[Start of section]

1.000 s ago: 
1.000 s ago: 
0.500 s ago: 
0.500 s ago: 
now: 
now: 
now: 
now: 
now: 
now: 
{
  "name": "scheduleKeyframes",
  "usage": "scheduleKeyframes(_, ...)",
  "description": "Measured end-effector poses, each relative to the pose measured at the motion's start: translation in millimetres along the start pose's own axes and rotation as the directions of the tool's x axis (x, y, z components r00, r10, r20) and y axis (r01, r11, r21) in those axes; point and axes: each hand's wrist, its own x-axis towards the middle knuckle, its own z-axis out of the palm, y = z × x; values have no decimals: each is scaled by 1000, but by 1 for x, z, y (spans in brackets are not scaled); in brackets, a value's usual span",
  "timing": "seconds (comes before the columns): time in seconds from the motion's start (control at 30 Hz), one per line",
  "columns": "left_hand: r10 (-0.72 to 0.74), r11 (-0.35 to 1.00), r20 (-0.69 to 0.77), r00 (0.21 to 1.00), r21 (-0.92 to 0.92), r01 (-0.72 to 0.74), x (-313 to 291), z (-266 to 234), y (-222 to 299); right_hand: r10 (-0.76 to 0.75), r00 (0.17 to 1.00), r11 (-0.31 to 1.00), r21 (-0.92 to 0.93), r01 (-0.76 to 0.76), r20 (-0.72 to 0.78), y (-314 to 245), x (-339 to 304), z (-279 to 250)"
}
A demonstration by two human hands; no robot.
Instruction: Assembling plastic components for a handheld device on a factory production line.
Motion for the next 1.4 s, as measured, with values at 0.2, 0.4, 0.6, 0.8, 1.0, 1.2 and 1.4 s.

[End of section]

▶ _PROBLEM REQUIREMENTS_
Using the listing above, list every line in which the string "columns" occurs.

▶ _ANSWER TO THIS PROBLEM_
  "timing": "seconds (comes before the columns): time in seconds from the motion's start (control at 30 Hz), one per line",
  "columns": "left_hand: r10 (-0.72 to 0.74), r11 (-0.35 to 1.00), r20 (-0.69 to 0.77), r00 (0.21 to 1.00), r21 (-0.92 to 0.92), r01 (-0.72 to 0.74), x (-313 to 291), z (-266 to 234), y (-222 to 299); right_hand: r10 (-0.76 to 0.75), r00 (0.17 to 1.00), r11 (-0.31 to 1.00), r21 (-0.92 to 0.93), r01 (-0.76 to 0.76), r20 (-0.72 to 0.78), y (-314 to 245), x (-339 to 304), z (-279 to 250)"

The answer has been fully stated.